The city is so polluted that people with respiratory illness move uphill to escape, and young people dream of emigrating. But a simple app has begun a movement to deal with the smog.

“We always knew there was a problem with pollution because we can see it,” says Kosta Barsov, who lives in Skopje, North Macedonia. “In winter it stinks – if I open my bedroom window while I’m studying it feels like I’m suffocating. If I go walk my dog, I have to change my clothes when I get back because they smell.

Every day in winter, 16-year-old Barsov opens the AirCare app on his phone and checks the pollution levels around him. “There are two sensors close to my house and it’s always really polluted in winter,” Barsov tells me. If he sees a green circle, the air around him is reasonably clean. If it’s yellow, there’s some pollution but it doesn’t break EU limits. If it’s red or darker, pollution is over the limit, and hazardous to health.

The app has become an essential tool to Barsov, and many others in the city, for understanding where the pollution is and exactly how bad it is. As a result, it has sparked growing awareness, and concern, about the city’s air.

“A lot of people use the app, my uncle has asthma and he’s always checking it,” says Barsov, who is a member of the local Fridays for Future chapter, a global youth movement for action on climate change. “There’s been a lot more awareness over the past few years, and I feel we’re building a movement.”

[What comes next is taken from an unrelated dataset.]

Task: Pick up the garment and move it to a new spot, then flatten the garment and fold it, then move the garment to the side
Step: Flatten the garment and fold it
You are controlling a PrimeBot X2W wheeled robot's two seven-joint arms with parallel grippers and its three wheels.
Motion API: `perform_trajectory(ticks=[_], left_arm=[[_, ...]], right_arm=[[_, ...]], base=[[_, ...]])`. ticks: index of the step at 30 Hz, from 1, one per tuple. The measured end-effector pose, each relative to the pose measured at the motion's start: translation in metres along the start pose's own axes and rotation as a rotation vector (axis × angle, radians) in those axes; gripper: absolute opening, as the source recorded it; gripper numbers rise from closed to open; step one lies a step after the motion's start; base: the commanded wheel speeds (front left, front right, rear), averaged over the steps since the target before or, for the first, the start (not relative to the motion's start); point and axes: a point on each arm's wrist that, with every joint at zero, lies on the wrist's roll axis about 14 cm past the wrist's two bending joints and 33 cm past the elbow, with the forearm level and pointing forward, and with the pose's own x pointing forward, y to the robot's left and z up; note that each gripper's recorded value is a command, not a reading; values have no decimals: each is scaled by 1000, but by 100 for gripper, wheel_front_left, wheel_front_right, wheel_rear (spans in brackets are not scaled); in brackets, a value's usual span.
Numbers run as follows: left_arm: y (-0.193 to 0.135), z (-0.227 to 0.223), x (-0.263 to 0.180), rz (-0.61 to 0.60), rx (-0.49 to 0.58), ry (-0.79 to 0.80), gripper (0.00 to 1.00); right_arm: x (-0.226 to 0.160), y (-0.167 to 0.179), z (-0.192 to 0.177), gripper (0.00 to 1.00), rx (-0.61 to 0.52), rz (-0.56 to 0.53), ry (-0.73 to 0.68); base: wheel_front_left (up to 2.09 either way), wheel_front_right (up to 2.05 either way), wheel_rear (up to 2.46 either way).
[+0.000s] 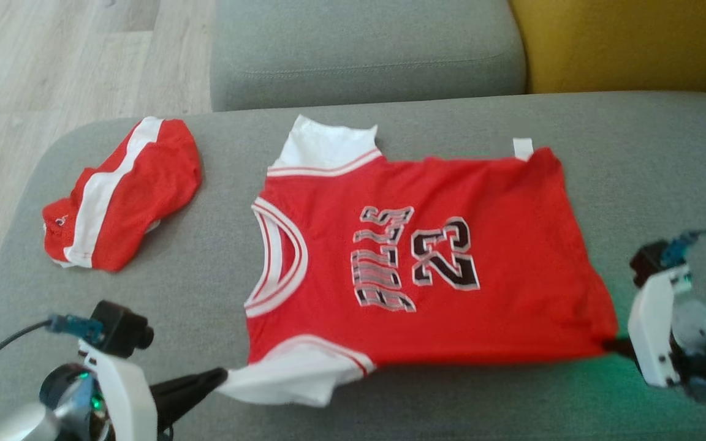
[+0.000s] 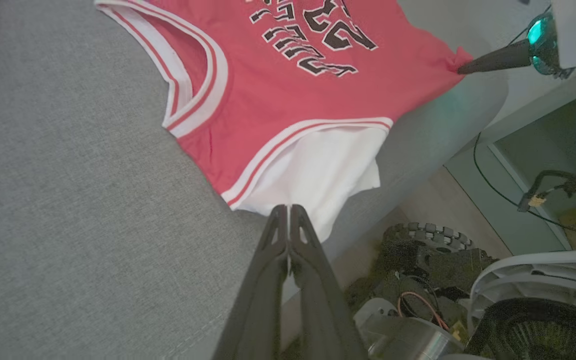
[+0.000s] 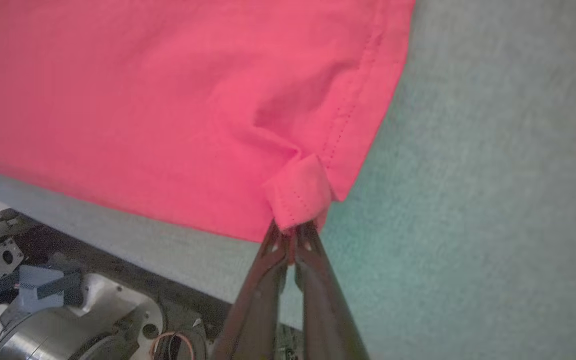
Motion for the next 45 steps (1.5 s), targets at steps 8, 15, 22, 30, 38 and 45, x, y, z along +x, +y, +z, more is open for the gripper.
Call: perform_trajectory(ticks=[8,15,22,30,38,45], left_arm=[[-4,5,2,-21,-8,-6,0],[7,27,14,1,4,-62,0],[34,70,37,53,38,-136,0],[59,82,70,104,47,-119,0],[77,84,95,136,56,-98,0],[84,100,115,152,75,-169,100]], right_arm=[[-2,2,-11,0,41,31,22],[-2,-3,2,0,76,33,-22],[2,-14,53,0,72,3,-148],[27,-15,69,0,36,-18,-138],[44,-14,81,0,30,-14,-141],[50,-24,90,100,58,-48,-215]], base=[[0,0,0],[0,0,0],[0,0,0],[0,0,0],[0,0,0],[0,0,0]])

Skopje regularly tops the lists of the most polluted cities in Europe, and sometimes the world. In 2018, levels of PM10 – tiny pollutant particles 10 nanometres in size that are harmful to human health – exceeded EU limits for a total of 202 days in the city. While North Macedonia is not part of the EU, it has entered accession negotiations and has some way to go to meet EU air quality standards. At present, the World Health Organization has estimated that around 4,000 premature deaths a year in North Macedonia may be due to air pollution, and the economic cost to Skopje is thought to be between €570 and €1,470 million.

North Macedonia faces high levels of emigration among young people. For Kosta Barsov, Skopje’s air pollution is among his reasons for planning to move (Credit: Jessica Bateman)

The city is enjoying a balmy spring when I visit, yet I can still smell the sharp mix of car fumes and wood smoke every time I step outside my apartment, and my throat regularly feels irritated. Barsov says pollution affects his quality of life so much that it’s one of the reasons he and his friends plan to move abroad after studying. “It really puts me off living here,” he explains. “For three months every year you can’t really go outside or even open the window. It’s so depressing.” They may not be the only ones to leave North Macedonia to escape the pollution – in 2017, the World Bank estimated that one third of the country’s graduates were living overseas.

I knew there was pollution but I didn’t know how bad it was. I was looking at the data and I thought, these numbers are way too high… could it be wrong? – Gorjan Jovanovski

There are several factors causing the smog, but they all have one thing in common: poverty. The average monthly wage in the country is €250 and many people can only afford to heat their homes by burning wood, biomass fuel pellets or sometimes even plastic. Old cars that don’t meet EU emissions standards are imported and sold cheaply, and public transport is limited. Power plants and industry also play a role. All this murky air is trapped over the city by high mountains all around; in winter, temperature inversion creates a “seal” of warm air over the valley which locks cold air inside. All the smog and fumes produced then get stuck here, too.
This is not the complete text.